Stored items from a collection
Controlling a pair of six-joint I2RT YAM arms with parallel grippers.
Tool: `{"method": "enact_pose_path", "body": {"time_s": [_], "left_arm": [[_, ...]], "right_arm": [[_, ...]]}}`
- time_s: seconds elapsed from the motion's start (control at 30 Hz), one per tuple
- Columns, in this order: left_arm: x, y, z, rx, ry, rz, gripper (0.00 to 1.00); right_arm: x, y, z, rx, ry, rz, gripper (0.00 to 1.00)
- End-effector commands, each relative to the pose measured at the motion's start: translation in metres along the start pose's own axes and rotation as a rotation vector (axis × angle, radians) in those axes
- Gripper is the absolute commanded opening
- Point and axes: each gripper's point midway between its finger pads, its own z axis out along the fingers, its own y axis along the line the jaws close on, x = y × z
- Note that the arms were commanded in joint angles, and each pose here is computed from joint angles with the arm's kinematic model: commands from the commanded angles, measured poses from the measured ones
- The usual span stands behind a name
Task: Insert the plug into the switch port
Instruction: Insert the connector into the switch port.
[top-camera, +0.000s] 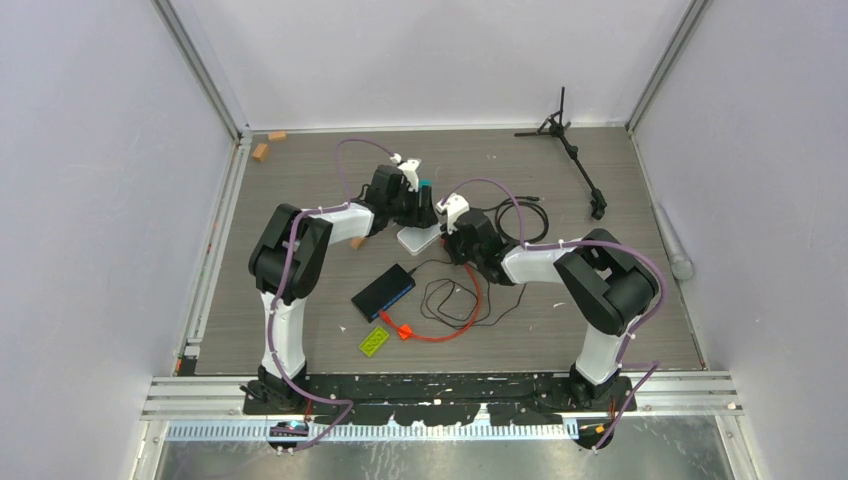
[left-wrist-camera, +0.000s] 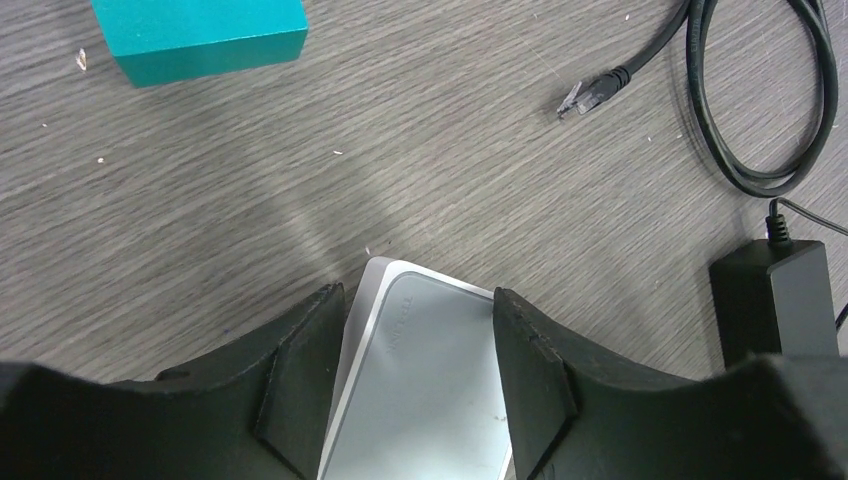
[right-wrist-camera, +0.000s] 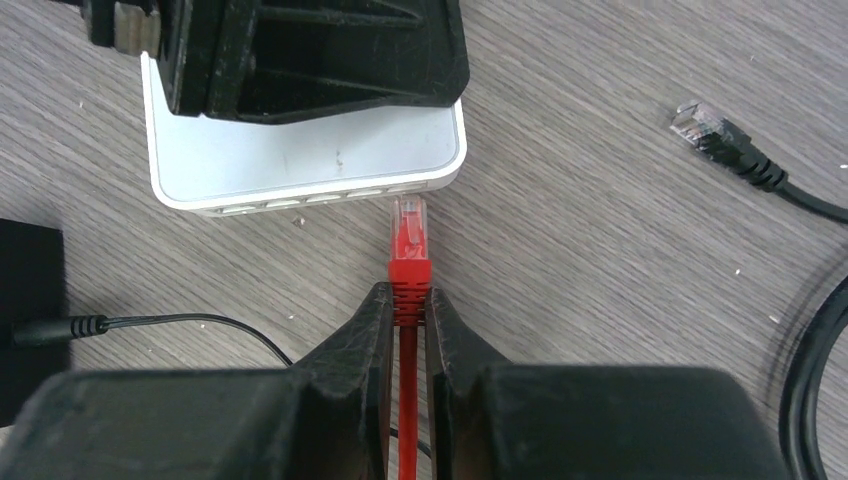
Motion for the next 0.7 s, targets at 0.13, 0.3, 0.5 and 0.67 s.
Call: {"method": "enact_pose_path", "body": {"time_s": [0.13, 0.3, 0.5, 0.67], "left_arm": [[0.0277, 0.0057, 0.0044, -0.011, 0.097, -0.02, 0.55], [0.0281, 0.0051, 0.0045, -0.006, 0.098, -0.019, 0.53], [0.0287, 0.0049, 0.0048, -0.004, 0.101, -0.018, 0.49], [0.028, 0.0033, 0.0049, 0.007, 0.102, -0.016, 0.46]], "right_arm": [[-0.0331, -0.0011, 0.0058, -0.007, -0.068, -0.037, 0.01], [-0.0341, -0.0009, 0.0088, -0.01, -0.066, -0.038, 0.01], [-0.0319, -0.0015, 0.0129, -0.008, -0.06, -0.038, 0.0], [-0.0382, -0.0034, 0.0099, 0.0, -0.079, -0.046, 0.0]]}}
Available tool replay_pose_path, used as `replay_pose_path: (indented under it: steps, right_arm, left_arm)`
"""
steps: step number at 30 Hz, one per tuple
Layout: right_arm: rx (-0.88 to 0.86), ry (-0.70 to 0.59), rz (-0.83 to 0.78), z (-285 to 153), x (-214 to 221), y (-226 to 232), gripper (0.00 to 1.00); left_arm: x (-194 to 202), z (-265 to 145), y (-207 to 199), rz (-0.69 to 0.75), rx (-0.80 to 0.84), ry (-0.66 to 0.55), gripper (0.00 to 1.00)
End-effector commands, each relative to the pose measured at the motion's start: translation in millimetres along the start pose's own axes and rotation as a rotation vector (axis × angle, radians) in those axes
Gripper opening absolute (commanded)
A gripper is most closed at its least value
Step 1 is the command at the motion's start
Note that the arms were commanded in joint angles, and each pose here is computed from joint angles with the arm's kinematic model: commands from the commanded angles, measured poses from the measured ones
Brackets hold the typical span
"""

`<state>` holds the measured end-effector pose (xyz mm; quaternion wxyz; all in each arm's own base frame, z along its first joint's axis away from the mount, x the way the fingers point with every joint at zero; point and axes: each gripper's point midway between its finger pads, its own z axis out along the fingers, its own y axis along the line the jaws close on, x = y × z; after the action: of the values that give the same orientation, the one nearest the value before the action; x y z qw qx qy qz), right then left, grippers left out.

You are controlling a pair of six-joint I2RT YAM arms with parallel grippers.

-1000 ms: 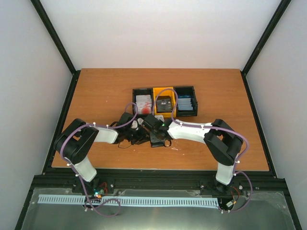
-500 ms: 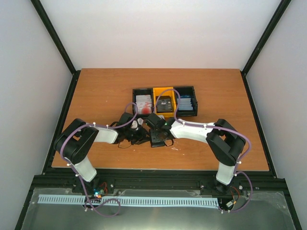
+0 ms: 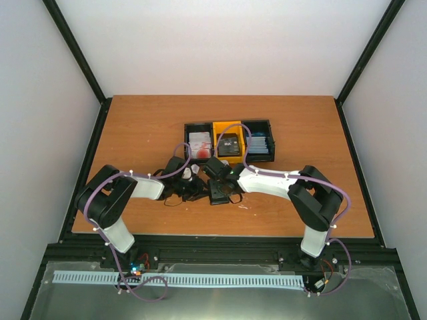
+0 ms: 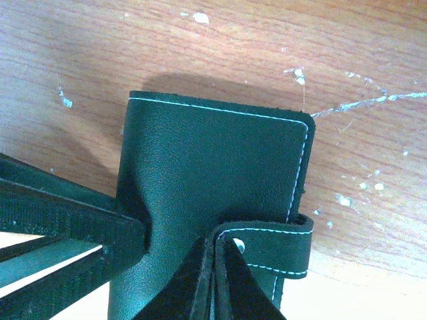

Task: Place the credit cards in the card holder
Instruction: Close the card holder at the center of the board.

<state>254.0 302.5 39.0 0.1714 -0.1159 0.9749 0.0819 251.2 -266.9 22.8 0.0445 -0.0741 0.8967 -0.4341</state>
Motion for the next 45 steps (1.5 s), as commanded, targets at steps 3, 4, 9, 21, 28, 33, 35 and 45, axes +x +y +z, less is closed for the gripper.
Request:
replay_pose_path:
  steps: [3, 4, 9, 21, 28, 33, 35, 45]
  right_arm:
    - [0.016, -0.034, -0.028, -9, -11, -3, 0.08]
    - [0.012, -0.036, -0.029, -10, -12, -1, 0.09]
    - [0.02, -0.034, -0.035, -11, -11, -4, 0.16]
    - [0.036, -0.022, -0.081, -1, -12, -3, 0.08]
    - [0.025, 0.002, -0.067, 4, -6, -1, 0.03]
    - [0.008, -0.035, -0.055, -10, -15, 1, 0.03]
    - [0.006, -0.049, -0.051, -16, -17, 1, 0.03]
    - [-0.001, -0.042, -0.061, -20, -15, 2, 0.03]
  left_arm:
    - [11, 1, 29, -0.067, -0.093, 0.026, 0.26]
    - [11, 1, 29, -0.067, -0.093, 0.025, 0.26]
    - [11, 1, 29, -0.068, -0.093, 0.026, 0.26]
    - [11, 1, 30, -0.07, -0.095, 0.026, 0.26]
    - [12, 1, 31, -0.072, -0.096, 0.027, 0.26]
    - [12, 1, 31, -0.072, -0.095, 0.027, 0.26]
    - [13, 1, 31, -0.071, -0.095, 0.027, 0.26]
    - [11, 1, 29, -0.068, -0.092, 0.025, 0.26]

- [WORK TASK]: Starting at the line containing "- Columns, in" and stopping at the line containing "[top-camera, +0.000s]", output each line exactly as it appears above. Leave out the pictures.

- [RESPONSE AREA]:
- Columns, in this order: left_arm: x, y, z, rx, ry, rz, gripper (0.00 to 1.00); right_arm: x, y, z, rx, ry, rz, gripper (0.00 to 1.00)
- End-effector commands, each relative to the pose measured at the motion's start: translation in metres along the start pose's own axes and rotation as a rotation vector (axis × angle, radians) in those axes
- Gripper is the absolute commanded opening
- Point and axes: each gripper's point midway between its finger pads, its own z axis out along the fingers, its own y axis along the line the jaws close on, x = y × z
- Note that the arms were commanded in joint angles, and each pose here is computed from joint angles with the arm's kinematic model: commands from the commanded angles, measured poses from the measured ones
- The usual span stands behind a name
Task: Insert the plug into the switch port
Instruction: Insert the connector into the switch port.
[top-camera, +0.000s] 

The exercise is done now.